14 MAYIS’TA KOVULDUK, 28 MAYIS’TA AĞIRLANDIK

A+A-

 

            Doğu Karadeniz Bölgesi’nde bir ilçenin Ak Parti ilçe başkanının anlattıkları dikkatimi çekti:

            “14 Mayıs seçiminde, ilçedeki bazı arkadaşlarımla birlikte mahalle ve köylerdeki seçim sandıklarını ziyaret maksadıyla sahaya çıktık. Gittiğimiz her sandıkta, orada bulunan diğer partili görevliler tarafından adeta kovulduk. “Yaklaşmayın, bugün siyasiler sandıkların yanına gelemez, geliyor gelmekte olan…” gibi, yüzlerini ekşiterek söyledikleri sözlerle bizleri yanlarına yaklaştırmadılar. Biz de olay çıkmasın diye sessizce yanlarından uzaklaştık.

            Fakat işin ilginç yanı, sanki her sandık başındaki bazı aklı evveller, anlaşmışlar gibi benzer cümlelerle bize karşı adeta direndiler; her türlü saygıdan uzak, yirmi yıllık “küflenmiş kin”lerini üzerimize sıçratmaya çalıştılar.

            Geldik 28 Mayıs seçimine. Biz yine aynı şekilde ve aynı arkadaşlarla sandıkları dolaşmaya başladık. Hayret! Sandıktaki görevliler aynı, fakat söylem ve davranış biçimleri bu sefer farklı. “OO sayın başkanım hoşgeldiniz. Ne iyi ettiniz de geldiniz, bir çayımızı içmez misiniz!.” Gittiğimiz her sandıktan, anlaşmışlar gibi, aynı sözleri işittik.

            Şaşırdık! Arkadaşlarımla göz göze geldik ve anlamsız bakışlarla bakıştık. On beş günde ne değişmişti? Onlar da anladılar, biz de anladık ki, “altılı masa” çöktü!” Altılı masayla birlikte, çöken kişilik de ortaya çıkmış oldu. 14 Mayıs’ta bizi kovanlar, 28 Mayıs’ta bizi ağırladılar!

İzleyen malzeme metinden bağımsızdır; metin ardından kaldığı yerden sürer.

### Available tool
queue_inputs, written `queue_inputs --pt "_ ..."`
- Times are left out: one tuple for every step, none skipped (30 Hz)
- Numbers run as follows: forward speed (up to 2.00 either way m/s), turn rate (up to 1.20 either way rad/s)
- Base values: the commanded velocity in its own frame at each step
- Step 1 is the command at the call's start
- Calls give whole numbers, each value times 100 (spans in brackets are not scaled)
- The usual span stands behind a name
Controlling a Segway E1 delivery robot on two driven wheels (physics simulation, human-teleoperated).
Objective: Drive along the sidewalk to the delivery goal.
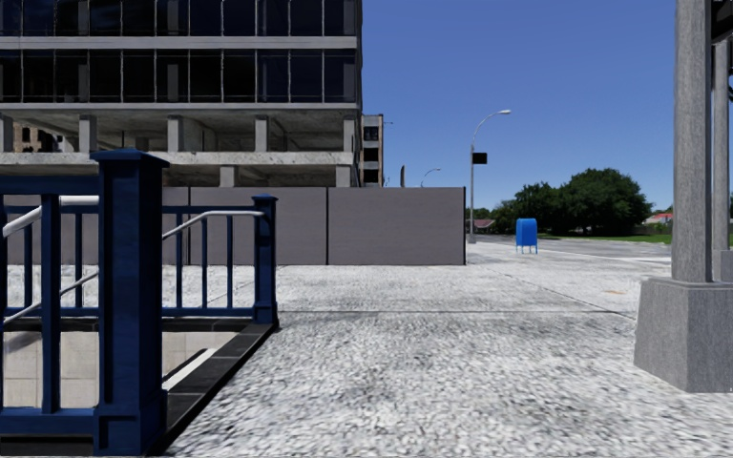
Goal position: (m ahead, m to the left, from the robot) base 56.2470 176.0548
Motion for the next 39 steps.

            Gücün karşısında eğilmeyen insan kahramandır. Toplumda ise kahramana rastlamak neredeyse imkânsızdır. Kişiliğini bulmamış insan tehlikeli bir yaratıktır. Varlık dengesini oluşturmak sadece bir kişinin, bir ailenin, hatta bir devletin işi değildir. Bu denge kişide tohum olarak vardır; ama ailede filizlenir, okul bahçesinde büyür; devlet bahçesinde ise meyve verir.

            Mevlâna’nın konuyla ilgili güzel ve anlamlı bir sözü vardır, der ki:

            “Senin dilinde övüş var, içinde ise sövüş.”

            Bunun adı münafıklıktır, riyakâlıktır, iki yüzlülüktür.

            Özellikle yüz yıldır “fıtri terbiyeden” uzak büyüyen bir nesille karşı karşıyayız. Aşılanmayan ağaçtan meyve beklerseniz, bunun adı “yaban” olur ve dilde acı tat bırakır. Yüz yıldır aşısız bir hayatın acı meyvelerini (davranış) hepimiz yiyoruz.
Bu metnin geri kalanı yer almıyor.